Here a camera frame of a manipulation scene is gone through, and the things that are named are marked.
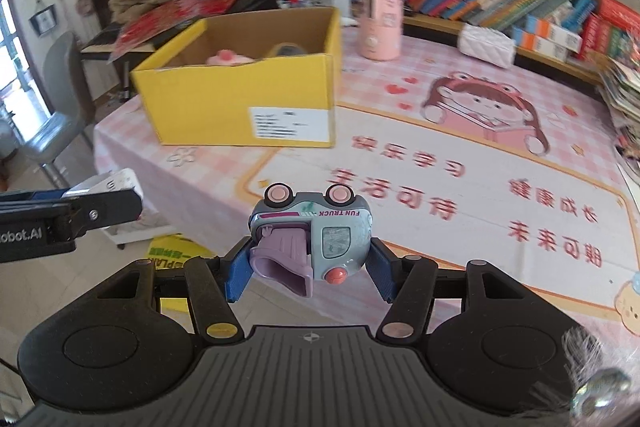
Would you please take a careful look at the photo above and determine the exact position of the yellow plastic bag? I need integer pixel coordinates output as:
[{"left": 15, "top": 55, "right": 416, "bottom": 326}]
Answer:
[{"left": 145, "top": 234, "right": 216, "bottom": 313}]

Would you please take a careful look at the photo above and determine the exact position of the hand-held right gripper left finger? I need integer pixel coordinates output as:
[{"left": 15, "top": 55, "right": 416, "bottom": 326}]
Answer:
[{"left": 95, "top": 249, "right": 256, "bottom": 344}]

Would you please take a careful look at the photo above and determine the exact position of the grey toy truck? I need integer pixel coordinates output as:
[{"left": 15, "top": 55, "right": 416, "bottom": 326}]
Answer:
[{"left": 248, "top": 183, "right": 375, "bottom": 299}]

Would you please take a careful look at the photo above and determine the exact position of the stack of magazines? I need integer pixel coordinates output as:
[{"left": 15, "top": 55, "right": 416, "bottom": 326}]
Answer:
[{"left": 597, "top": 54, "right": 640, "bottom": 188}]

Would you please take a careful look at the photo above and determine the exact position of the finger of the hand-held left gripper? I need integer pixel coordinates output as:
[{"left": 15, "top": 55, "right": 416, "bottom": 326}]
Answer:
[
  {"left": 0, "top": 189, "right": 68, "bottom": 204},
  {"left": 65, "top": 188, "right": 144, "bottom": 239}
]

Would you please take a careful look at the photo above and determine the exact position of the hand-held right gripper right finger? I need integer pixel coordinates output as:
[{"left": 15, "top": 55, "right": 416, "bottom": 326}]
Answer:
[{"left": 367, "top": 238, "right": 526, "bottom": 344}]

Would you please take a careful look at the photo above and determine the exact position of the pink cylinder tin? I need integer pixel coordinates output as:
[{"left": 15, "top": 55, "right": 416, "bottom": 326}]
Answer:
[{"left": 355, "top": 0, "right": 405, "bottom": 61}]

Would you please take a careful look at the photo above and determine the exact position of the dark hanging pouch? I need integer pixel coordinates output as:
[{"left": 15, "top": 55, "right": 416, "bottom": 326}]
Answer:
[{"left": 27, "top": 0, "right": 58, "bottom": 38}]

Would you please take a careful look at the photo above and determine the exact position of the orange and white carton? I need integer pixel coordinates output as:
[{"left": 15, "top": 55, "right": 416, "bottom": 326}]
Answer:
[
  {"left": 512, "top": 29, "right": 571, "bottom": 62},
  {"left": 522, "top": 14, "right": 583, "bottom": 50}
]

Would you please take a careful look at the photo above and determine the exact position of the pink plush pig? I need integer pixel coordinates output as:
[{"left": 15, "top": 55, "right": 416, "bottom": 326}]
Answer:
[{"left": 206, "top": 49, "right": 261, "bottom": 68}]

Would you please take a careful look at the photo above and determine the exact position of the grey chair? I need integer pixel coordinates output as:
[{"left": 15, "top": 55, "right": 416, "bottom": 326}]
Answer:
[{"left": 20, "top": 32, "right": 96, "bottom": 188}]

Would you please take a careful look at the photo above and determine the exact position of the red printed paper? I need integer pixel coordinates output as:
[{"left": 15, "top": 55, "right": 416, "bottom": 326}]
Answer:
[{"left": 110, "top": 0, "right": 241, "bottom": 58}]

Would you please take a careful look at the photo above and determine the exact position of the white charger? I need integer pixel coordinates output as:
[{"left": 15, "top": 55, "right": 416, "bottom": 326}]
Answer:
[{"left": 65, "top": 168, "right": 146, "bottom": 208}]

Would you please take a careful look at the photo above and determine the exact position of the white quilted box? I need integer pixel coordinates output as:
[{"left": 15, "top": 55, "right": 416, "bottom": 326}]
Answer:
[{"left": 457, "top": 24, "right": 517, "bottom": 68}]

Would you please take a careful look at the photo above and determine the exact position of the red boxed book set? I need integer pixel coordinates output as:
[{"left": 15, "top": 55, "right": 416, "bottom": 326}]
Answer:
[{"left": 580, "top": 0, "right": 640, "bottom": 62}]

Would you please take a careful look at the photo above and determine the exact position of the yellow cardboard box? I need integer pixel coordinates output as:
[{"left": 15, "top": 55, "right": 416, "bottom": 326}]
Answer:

-.-.-

## What is needed:
The expected answer is a copy of each line in the records that holds the word "yellow".

## Finished exercise:
Would you please take a careful look at the photo above and determine the exact position of the yellow plastic bag? I need integer pixel coordinates output as:
Would you please take a careful look at the photo above and determine the exact position of the yellow cardboard box? I need integer pixel coordinates output as:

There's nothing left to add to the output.